**Task to complete**
Once the line containing "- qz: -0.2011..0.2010" is found in the entries below, reproduce it and every line after it, stopping at and including the line containing "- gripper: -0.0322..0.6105"; reproduce nothing else, and keep each line exact.

Input material START

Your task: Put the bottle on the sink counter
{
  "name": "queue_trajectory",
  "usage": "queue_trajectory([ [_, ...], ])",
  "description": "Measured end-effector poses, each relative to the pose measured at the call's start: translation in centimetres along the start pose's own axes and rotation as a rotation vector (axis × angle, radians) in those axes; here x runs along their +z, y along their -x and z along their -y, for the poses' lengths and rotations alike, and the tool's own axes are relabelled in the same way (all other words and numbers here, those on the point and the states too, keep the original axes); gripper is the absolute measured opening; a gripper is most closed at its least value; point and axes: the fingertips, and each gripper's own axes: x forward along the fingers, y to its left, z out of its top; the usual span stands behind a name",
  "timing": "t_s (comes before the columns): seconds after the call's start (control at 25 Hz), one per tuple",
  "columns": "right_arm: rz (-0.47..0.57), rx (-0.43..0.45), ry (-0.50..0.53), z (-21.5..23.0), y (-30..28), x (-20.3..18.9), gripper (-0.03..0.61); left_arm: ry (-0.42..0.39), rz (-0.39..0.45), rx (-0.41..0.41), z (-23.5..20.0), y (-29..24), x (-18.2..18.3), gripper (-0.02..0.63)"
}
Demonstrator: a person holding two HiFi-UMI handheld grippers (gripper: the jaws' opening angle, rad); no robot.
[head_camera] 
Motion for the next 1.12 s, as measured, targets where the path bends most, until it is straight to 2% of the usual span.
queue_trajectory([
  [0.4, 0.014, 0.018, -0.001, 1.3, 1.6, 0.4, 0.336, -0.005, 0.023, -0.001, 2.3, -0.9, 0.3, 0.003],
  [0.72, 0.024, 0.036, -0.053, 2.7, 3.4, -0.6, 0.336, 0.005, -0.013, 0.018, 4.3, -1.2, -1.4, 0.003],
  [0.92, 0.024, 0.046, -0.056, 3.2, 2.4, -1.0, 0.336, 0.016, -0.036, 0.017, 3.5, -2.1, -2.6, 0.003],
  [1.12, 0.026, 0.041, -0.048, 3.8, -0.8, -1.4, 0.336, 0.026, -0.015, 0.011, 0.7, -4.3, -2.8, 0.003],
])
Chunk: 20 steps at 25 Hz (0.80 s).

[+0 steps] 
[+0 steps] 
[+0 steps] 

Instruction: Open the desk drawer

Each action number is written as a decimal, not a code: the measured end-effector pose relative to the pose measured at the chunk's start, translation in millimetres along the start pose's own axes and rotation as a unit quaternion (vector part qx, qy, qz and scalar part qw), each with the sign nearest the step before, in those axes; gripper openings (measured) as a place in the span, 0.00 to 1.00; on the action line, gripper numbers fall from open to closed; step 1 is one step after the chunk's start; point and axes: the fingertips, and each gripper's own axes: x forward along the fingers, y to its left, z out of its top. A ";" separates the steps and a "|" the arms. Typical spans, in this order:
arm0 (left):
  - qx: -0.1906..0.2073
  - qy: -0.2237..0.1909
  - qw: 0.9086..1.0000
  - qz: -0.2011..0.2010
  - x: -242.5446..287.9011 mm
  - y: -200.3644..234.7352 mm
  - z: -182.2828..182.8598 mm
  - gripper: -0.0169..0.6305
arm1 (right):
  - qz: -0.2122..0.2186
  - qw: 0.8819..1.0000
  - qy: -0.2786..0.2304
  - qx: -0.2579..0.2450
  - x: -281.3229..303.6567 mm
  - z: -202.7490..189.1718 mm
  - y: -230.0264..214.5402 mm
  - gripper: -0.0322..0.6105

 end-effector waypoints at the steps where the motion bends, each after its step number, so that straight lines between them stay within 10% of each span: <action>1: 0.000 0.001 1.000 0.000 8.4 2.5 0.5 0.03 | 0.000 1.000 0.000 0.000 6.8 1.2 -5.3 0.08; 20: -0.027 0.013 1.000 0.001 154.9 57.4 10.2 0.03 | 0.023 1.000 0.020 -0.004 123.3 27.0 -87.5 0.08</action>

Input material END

**Result of the exercise**
  - qz: -0.2011..0.2010
  - x: -242.5446..287.9011 mm
  - y: -200.3644..234.7352 mm
  - z: -182.2828..182.8598 mm
  - gripper: -0.0169..0.6305
arm1 (right):
  - qz: -0.2122..0.2186
  - qw: 0.8819..1.0000
  - qy: -0.2786..0.2304
  - qx: -0.2579..0.2450
  - x: -281.3229..303.6567 mm
  - z: -202.7490..189.1718 mm
  - y: -230.0264..214.5402 mm
  - gripper: -0.0322..0.6105

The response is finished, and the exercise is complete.